▸ BRIEF: Count up the lines below in which the string "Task" appears. The reply should be that number alone.

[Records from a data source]

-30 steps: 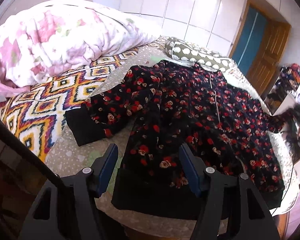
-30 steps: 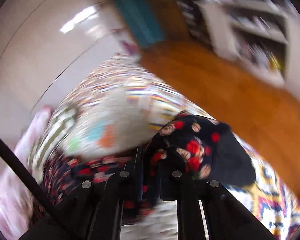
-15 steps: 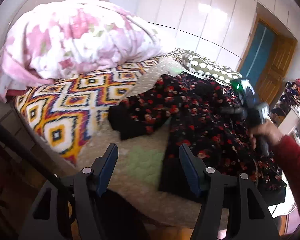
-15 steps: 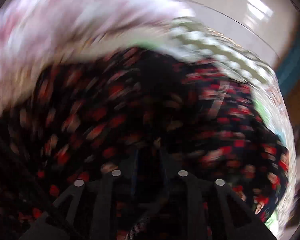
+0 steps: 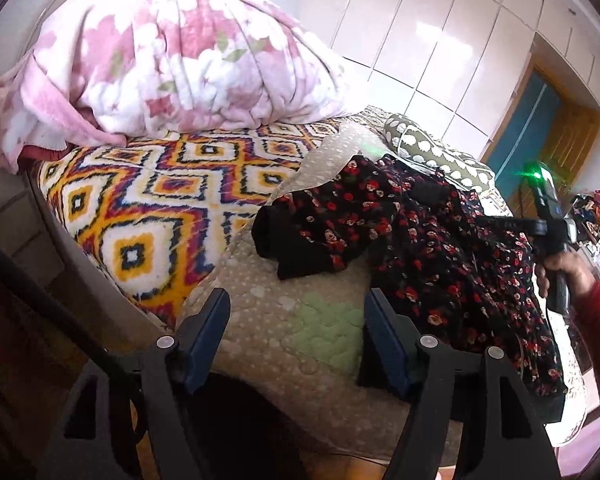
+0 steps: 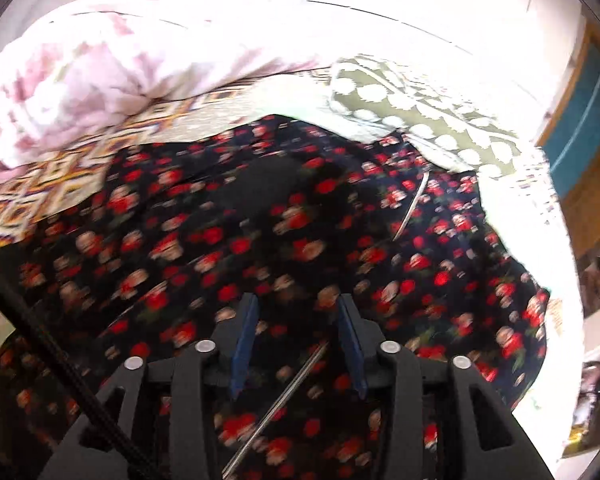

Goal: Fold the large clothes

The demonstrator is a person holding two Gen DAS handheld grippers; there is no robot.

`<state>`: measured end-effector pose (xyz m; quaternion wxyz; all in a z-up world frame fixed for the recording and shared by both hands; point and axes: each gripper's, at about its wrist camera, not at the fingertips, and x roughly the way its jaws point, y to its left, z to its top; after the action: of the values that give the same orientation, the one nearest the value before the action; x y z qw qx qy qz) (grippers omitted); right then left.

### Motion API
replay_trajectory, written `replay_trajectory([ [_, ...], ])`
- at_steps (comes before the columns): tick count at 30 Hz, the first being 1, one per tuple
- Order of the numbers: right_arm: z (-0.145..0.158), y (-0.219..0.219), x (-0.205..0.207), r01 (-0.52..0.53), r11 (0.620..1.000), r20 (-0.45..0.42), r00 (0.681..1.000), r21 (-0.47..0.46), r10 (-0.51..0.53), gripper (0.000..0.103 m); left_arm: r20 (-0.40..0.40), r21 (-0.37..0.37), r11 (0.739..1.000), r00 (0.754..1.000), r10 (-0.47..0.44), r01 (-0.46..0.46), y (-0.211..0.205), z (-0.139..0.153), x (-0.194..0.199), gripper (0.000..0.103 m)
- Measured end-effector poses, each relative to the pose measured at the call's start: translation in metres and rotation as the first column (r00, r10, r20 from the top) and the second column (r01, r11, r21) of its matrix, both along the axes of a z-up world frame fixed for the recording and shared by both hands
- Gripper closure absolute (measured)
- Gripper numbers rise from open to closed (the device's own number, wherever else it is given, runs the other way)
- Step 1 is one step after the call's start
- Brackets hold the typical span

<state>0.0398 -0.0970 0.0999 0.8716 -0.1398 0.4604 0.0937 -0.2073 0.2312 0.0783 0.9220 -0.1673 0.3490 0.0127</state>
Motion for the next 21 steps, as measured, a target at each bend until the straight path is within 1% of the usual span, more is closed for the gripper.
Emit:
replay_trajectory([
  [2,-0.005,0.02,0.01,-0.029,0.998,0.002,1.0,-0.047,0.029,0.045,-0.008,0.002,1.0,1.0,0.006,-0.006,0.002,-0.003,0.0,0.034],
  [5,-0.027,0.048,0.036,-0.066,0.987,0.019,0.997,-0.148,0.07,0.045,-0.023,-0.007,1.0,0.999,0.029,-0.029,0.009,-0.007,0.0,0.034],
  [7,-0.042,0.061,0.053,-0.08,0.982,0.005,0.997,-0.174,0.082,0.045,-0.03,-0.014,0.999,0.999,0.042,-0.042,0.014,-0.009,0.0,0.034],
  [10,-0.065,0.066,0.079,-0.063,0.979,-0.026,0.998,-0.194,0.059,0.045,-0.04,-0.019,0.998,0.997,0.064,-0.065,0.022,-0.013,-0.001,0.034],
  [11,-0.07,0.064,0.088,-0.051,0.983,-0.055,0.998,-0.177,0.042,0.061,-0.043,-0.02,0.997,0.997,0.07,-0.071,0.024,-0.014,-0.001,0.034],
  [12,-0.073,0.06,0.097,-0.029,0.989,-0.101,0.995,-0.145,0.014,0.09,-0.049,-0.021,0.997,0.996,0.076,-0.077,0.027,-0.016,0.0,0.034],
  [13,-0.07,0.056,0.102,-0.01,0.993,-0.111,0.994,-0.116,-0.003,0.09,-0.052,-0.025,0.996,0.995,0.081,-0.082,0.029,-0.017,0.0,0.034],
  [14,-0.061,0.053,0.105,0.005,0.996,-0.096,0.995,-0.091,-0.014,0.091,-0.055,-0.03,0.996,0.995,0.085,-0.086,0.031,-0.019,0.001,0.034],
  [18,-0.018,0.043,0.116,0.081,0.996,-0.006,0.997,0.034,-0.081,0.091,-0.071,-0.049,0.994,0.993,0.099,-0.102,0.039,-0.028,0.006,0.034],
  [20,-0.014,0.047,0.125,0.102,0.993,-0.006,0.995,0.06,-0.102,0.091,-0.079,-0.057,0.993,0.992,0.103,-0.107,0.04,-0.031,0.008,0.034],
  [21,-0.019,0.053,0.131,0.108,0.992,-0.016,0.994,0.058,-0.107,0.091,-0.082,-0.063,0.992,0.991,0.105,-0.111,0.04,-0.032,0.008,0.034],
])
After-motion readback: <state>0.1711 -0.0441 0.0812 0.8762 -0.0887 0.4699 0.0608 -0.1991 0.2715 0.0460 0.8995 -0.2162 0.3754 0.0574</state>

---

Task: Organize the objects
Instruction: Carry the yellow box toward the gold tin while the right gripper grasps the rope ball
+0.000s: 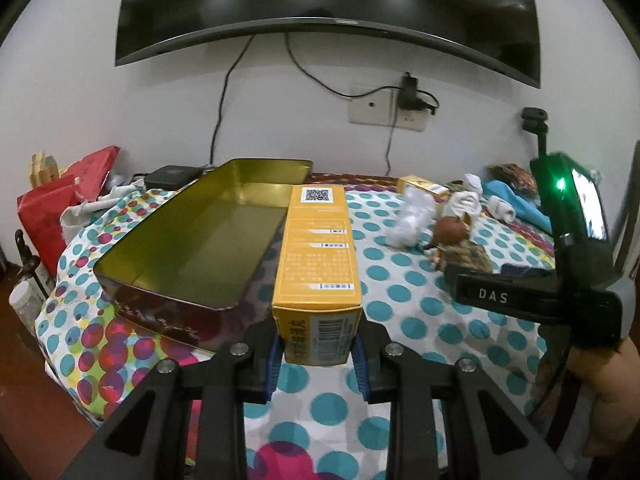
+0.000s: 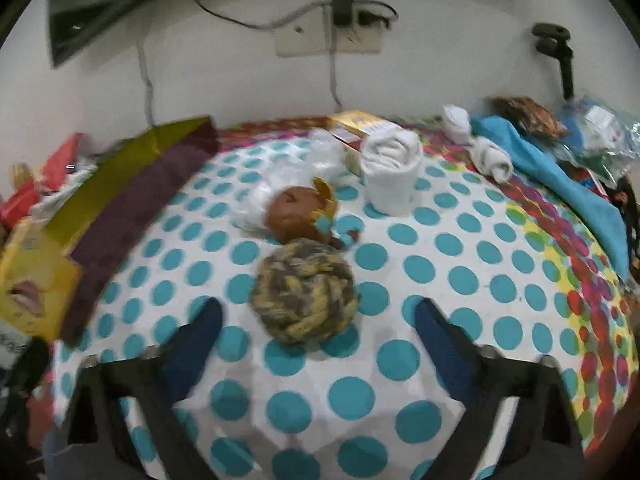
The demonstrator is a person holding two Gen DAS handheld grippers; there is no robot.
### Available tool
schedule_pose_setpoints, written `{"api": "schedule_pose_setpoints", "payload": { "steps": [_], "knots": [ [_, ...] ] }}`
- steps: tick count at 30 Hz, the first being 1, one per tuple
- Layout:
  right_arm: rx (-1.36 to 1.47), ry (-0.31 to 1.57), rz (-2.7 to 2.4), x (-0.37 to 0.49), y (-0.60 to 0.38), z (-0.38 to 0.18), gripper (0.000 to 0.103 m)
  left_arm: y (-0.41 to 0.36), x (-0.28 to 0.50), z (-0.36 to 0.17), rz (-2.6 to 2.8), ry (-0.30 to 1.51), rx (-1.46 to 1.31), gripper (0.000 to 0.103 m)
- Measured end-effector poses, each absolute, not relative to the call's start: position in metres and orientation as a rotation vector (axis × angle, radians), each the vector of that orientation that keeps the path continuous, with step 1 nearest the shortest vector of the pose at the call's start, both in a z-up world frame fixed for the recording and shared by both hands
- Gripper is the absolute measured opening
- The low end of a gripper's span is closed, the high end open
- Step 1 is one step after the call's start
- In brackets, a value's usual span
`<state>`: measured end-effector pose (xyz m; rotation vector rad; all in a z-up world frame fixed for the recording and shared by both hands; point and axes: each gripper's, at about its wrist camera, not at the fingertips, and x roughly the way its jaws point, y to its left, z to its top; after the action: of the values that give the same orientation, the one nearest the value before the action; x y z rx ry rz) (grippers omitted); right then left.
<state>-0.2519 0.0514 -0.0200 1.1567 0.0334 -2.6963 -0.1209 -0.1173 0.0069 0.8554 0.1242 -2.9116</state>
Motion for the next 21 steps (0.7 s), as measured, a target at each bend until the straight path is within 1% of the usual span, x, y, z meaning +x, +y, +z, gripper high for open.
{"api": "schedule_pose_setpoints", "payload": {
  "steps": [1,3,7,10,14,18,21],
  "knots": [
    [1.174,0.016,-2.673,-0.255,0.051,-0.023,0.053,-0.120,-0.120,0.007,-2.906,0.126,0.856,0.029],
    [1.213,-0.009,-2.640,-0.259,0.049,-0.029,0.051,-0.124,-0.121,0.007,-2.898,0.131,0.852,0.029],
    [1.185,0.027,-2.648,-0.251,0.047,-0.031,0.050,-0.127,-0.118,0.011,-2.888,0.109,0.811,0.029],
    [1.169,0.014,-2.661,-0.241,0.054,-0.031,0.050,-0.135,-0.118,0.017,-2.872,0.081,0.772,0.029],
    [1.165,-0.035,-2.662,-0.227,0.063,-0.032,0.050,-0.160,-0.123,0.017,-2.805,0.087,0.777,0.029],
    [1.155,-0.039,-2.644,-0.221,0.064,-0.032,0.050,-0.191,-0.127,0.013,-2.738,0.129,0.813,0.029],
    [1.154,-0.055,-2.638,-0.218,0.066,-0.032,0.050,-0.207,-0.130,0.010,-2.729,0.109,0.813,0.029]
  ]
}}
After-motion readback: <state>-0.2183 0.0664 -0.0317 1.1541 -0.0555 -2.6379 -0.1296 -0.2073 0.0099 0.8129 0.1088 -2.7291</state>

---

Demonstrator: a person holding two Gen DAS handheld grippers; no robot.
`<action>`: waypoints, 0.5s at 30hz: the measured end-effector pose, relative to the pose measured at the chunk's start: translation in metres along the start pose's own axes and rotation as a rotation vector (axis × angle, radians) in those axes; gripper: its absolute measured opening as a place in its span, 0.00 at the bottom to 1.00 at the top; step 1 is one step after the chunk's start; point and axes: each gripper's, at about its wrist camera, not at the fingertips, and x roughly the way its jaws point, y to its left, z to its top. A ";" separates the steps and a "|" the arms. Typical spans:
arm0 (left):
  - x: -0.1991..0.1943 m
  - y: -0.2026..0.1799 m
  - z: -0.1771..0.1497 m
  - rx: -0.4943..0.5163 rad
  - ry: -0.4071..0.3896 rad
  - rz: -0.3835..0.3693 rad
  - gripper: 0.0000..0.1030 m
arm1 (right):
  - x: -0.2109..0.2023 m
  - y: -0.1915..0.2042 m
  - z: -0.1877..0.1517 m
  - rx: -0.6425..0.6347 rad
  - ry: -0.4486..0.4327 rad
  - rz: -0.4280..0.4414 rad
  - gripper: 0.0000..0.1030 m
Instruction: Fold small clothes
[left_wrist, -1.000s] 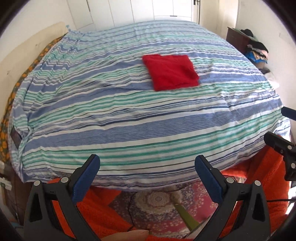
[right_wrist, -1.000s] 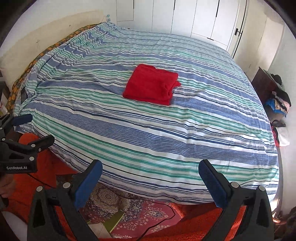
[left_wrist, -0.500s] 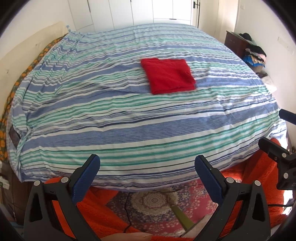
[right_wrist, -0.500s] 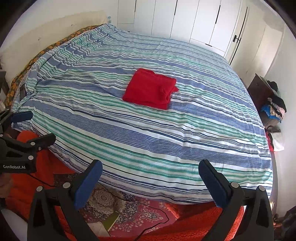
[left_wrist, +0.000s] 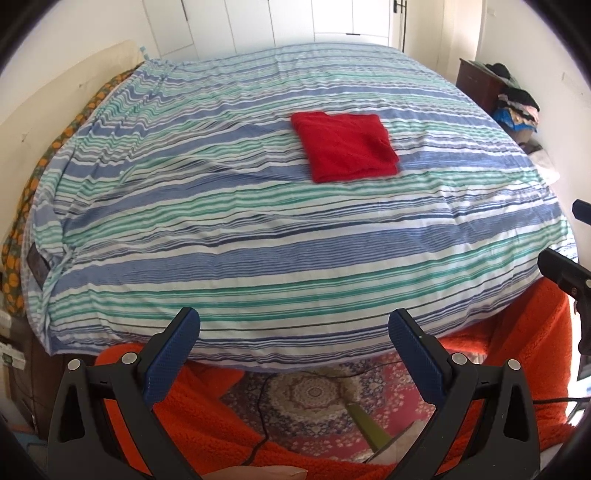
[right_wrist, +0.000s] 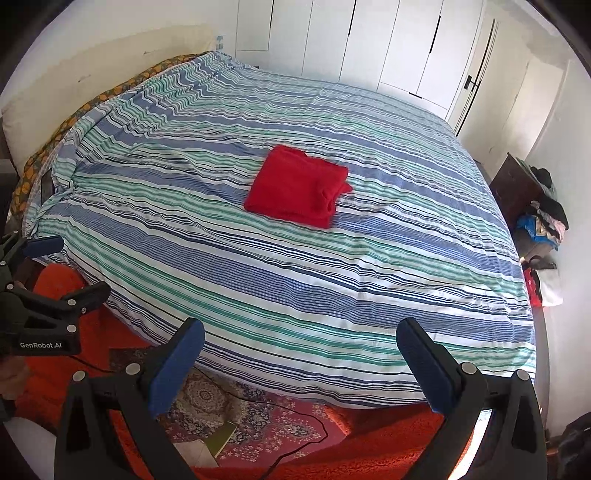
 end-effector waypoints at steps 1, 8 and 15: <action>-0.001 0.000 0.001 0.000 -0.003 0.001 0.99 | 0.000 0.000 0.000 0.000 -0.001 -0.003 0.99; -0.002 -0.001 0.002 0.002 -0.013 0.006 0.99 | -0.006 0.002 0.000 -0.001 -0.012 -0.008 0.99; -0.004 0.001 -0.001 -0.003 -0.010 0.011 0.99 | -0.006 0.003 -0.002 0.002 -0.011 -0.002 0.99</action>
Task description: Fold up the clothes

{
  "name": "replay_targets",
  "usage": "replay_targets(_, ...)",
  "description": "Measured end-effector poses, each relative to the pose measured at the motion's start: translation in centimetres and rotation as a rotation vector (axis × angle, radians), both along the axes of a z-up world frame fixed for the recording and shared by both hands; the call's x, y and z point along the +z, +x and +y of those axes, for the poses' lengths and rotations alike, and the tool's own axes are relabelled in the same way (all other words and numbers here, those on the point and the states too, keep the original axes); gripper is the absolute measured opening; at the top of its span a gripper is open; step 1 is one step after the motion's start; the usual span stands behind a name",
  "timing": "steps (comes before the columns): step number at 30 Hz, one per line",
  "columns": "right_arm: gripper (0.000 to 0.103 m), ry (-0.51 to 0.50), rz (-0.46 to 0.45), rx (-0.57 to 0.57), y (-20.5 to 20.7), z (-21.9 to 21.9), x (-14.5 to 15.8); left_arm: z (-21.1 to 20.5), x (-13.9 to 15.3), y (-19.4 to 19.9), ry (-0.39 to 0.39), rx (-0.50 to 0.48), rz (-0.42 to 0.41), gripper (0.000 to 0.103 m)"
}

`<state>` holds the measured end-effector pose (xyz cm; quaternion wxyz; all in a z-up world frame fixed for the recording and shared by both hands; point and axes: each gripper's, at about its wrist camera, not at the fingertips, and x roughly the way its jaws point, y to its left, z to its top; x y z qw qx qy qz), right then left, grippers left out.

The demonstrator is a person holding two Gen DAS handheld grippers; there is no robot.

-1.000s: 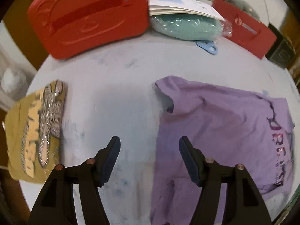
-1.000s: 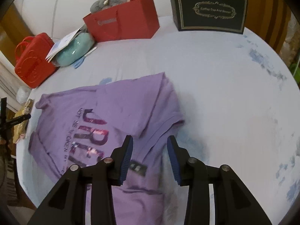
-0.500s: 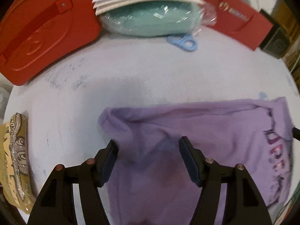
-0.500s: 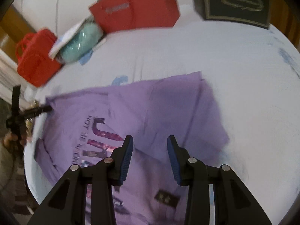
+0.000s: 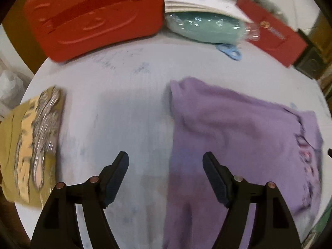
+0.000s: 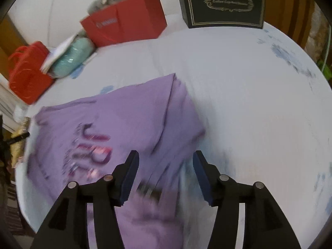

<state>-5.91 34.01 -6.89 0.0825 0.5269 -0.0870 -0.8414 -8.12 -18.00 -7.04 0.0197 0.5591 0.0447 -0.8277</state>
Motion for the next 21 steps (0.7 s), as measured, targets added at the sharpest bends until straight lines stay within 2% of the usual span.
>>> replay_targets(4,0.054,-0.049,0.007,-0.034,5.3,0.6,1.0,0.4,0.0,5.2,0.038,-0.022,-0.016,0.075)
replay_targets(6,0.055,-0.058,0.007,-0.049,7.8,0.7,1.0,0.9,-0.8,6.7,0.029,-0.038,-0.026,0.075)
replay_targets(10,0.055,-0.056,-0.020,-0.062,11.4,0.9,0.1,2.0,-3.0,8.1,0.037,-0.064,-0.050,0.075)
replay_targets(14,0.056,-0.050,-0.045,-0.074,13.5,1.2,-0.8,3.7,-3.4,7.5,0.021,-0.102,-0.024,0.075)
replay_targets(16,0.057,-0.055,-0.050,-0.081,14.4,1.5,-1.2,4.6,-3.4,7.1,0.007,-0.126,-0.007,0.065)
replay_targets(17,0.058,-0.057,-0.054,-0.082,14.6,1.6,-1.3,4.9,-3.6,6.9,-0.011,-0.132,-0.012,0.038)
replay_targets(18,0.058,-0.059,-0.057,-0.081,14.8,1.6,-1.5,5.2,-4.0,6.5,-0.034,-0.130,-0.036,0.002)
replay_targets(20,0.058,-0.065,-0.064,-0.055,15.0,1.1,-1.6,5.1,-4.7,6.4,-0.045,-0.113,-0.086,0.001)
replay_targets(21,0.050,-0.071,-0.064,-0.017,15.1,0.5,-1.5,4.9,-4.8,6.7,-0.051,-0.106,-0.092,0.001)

▸ WRITTEN REPLY: 2